| TASK TO CARRY OUT |
Across all the records below, count the lines that hold "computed". State only that figure.

┄┄┄┄┄┄

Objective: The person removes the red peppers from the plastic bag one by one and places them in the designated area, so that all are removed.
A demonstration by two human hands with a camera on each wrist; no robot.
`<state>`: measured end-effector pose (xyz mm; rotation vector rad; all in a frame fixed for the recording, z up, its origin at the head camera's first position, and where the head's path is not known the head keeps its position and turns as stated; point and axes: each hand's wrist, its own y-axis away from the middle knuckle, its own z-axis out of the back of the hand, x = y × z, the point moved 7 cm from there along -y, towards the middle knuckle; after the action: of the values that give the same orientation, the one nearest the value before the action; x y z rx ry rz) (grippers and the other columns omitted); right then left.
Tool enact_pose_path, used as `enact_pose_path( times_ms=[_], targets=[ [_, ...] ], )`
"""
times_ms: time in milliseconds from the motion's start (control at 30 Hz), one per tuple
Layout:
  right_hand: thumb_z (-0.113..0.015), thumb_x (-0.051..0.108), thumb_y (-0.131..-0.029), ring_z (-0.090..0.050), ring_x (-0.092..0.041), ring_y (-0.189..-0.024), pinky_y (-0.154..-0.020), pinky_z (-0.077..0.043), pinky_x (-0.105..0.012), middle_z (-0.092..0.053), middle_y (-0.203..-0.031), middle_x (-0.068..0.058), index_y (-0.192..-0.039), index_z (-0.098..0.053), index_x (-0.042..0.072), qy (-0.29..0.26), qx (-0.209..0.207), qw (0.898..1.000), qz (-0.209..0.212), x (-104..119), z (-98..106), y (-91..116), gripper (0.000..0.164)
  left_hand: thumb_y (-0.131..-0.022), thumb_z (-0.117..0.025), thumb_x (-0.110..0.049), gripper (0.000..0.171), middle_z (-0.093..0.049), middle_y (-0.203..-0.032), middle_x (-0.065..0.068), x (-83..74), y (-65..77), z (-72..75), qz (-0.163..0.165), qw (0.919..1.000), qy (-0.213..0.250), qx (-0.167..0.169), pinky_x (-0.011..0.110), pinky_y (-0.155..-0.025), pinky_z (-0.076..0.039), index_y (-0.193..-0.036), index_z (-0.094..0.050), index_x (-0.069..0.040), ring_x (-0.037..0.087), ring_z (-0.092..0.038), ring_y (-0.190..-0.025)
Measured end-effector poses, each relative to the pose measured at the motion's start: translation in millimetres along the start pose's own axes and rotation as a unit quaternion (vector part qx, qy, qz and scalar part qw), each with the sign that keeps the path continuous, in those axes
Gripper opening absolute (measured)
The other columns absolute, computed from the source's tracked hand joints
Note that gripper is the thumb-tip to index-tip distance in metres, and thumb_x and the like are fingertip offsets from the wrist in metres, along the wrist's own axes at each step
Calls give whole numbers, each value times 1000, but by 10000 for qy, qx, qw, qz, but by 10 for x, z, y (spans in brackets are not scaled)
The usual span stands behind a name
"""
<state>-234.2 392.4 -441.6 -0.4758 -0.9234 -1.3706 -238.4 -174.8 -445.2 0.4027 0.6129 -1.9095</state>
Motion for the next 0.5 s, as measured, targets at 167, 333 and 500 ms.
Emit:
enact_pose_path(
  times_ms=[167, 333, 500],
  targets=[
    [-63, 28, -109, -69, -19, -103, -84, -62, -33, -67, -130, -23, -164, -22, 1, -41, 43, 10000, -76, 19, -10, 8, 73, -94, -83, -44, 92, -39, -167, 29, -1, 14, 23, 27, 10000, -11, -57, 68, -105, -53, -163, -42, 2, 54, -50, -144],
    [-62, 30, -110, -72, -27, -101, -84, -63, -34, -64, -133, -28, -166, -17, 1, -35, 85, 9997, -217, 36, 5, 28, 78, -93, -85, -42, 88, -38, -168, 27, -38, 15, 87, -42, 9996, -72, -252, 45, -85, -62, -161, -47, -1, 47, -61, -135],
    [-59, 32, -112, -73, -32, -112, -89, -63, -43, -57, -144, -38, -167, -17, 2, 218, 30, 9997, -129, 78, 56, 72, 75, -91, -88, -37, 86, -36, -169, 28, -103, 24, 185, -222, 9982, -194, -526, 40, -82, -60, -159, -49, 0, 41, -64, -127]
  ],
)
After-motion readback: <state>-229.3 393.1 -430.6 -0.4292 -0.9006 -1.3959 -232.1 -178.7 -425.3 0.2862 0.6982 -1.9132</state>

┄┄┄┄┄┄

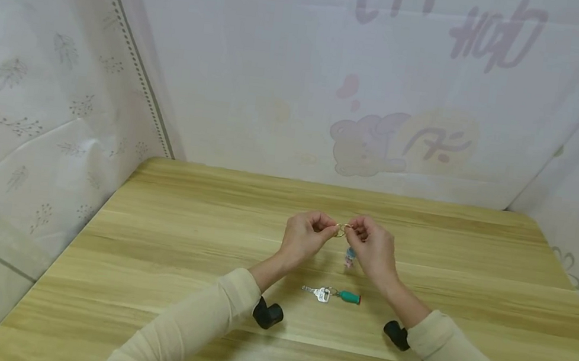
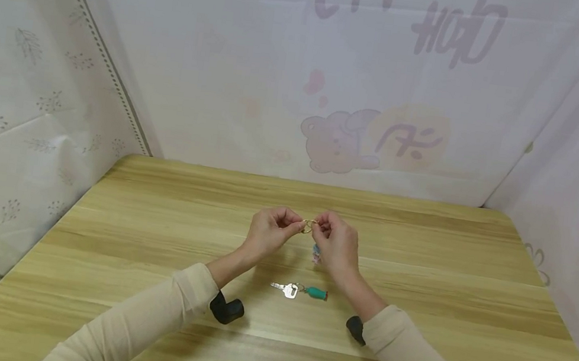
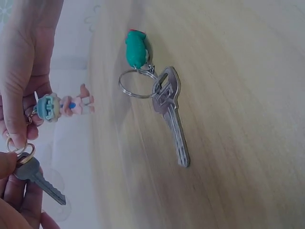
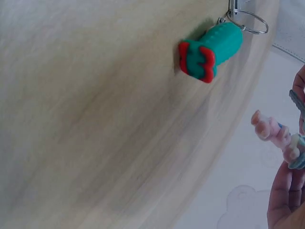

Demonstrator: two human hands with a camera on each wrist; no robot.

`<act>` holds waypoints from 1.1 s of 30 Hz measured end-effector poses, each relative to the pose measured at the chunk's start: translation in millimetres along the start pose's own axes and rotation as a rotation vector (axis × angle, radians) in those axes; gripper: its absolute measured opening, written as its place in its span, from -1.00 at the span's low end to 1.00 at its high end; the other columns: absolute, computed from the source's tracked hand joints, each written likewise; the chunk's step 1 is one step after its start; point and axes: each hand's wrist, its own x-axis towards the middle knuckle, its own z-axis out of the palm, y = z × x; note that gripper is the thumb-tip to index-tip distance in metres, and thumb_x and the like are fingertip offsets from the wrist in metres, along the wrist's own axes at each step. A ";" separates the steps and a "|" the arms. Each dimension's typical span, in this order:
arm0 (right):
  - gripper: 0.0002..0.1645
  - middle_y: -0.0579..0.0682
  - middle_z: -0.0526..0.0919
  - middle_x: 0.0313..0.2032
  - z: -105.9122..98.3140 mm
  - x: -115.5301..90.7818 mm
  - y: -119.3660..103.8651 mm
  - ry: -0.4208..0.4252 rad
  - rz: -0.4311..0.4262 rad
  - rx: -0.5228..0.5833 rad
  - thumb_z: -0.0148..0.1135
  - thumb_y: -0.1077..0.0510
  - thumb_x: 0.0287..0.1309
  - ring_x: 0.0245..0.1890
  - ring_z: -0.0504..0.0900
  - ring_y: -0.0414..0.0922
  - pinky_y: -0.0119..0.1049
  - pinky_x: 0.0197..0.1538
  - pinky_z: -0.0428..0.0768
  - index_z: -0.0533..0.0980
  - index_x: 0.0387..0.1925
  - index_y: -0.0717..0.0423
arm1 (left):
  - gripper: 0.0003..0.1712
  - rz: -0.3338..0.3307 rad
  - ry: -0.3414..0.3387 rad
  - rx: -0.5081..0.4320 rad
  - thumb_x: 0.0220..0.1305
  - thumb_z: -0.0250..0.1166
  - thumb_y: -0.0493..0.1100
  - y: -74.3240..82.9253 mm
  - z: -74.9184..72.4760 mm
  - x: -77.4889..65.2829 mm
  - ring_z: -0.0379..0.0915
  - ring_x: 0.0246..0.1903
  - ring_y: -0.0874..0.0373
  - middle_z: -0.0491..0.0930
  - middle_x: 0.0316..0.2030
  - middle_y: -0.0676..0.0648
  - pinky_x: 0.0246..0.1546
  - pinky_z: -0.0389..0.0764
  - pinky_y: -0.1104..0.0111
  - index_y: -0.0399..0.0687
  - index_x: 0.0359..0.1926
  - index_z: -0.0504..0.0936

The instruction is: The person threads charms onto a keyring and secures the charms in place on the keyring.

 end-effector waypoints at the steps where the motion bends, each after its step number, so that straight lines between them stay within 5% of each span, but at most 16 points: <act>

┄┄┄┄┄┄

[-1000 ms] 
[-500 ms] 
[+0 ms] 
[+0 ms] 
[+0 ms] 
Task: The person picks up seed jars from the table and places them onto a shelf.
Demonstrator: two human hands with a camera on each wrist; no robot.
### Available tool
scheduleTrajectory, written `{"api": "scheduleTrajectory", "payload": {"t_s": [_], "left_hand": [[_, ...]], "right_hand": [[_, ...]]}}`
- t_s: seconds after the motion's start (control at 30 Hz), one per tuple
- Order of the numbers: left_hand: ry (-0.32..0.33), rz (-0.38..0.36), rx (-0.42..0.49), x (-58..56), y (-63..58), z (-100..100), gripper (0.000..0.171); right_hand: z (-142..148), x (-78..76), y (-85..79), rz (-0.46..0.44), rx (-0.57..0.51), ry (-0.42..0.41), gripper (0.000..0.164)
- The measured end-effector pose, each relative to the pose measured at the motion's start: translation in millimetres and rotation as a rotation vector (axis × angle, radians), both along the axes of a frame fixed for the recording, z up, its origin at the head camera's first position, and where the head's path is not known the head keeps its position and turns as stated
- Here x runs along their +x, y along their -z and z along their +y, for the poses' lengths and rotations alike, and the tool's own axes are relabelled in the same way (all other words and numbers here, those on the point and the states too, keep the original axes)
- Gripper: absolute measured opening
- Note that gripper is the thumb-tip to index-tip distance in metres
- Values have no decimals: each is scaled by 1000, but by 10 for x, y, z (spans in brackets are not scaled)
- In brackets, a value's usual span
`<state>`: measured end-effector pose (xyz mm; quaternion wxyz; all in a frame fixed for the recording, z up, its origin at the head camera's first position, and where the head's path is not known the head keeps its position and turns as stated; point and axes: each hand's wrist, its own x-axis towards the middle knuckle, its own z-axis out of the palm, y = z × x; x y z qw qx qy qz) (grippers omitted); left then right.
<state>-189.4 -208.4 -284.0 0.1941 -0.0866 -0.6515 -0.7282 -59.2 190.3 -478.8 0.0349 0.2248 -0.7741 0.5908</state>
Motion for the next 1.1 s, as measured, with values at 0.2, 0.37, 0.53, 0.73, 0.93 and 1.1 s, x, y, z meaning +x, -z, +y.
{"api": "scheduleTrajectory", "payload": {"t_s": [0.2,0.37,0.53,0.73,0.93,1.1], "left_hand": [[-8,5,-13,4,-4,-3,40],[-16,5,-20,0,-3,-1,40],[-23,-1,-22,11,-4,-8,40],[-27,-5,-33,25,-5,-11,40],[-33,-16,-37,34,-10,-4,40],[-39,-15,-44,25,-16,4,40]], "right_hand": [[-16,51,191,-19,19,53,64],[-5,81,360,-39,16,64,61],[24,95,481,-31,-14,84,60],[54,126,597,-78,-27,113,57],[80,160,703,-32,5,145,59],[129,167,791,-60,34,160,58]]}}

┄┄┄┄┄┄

| COMPLETED EXERCISE |
2